I learned several years ago that my grandfather had purchased a plot for himself in a cemetery decades before he had even the slightest hint of health problems. I asked him why, and he only told me, "Because it was cheaper that way." My grandmother, who was also in the room at the time, turned to me and added, "And he would have used a coupon to buy it if he could have."
My father has a high morbidity quotient, too.
When he was six years old, as my grandfather tells it, he had a habit of lying on the floor of the kitchen with a newspaper and the phone book. This went on for quite a while, but raised little curiosity on the part of other family members. The family was large enough, and busy enough, that they didn't really have time to wonder about the strange activities of my father and his disproportionately large head, propped up by his disproportionately long arms, on the floor of the kitchen over the two publications.
Weeks later, my grandfather finally stopped to examine the process in detail. It turns out that my father had been going through the obituaries in the newspaper, finding all of the people who had died, and then crossing them out of the phone book.
And that pretty much settles it: compared to the males who have preceded me in the genetic line of which I constitute a part, I'm a mere amateur in the world of morbidity. Where I sip the skim milk of the Grim Reaper's own dairy farm, they quaff the cream.

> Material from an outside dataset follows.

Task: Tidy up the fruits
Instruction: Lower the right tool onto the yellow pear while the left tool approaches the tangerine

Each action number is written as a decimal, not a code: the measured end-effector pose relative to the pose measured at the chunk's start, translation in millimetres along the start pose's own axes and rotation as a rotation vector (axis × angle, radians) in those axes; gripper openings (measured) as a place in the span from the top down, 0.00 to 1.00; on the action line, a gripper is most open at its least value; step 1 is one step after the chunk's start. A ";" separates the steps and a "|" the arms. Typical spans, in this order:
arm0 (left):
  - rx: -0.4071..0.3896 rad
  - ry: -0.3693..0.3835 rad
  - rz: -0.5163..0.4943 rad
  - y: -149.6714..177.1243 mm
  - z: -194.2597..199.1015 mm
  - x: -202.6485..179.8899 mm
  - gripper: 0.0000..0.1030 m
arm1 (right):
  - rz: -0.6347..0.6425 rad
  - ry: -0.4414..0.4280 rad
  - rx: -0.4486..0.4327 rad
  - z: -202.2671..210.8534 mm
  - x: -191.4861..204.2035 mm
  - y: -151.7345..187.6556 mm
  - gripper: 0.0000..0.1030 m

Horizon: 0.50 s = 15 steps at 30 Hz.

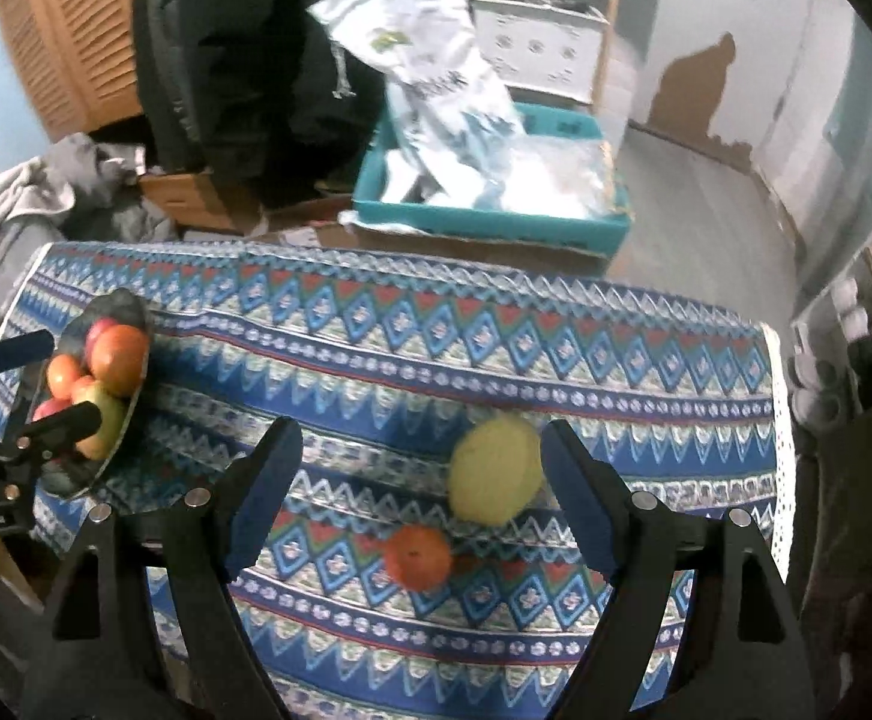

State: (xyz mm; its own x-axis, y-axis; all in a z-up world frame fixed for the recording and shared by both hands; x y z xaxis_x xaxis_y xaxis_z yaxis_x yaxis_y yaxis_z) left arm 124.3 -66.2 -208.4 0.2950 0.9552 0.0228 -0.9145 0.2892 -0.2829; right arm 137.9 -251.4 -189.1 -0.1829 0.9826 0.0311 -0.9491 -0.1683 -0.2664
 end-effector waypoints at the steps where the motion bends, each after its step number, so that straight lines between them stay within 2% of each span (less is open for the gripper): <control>1: 0.002 0.004 -0.002 -2.2 -2.5 -2.4 0.23 | -0.009 0.001 0.007 -3.5 -6.0 1.2 0.20; 15: 0.058 0.011 -0.004 -20.3 -47.3 -15.7 0.23 | -0.093 -0.029 0.143 -72.0 -44.7 13.7 0.20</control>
State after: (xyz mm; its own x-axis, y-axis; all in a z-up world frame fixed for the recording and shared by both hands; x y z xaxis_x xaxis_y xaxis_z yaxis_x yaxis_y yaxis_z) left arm 151.3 -90.0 -248.4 0.3018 0.9533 0.0130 -0.9275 0.2968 -0.2272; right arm 151.6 -292.0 -263.5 -0.0982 0.9921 0.0777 -0.9886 -0.0883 -0.1216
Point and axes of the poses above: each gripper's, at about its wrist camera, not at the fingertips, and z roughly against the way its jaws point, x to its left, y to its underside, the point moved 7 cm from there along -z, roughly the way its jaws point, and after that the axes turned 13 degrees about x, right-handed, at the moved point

What they don't know, though, is that I still have a few tricks up my sleeve. My game winning blood pressure scores were made possible by Cardene, the blood pressure lowering medicine that's been giving me so much trouble, and which I'll be on for another week or so. If I were in the Olympics, the use of such medication might be the equivalent of doping up with breast-inducing steroids that would help me set world pole-vault records. But this isn't the Olympics, and there wasn't a drug screen, and I got away with it. So, while they may have perfected the art of an interest in things of the dead, I've managed to compensate by not playing by the rules.
But that's OK. I cheat at Monopoly, too.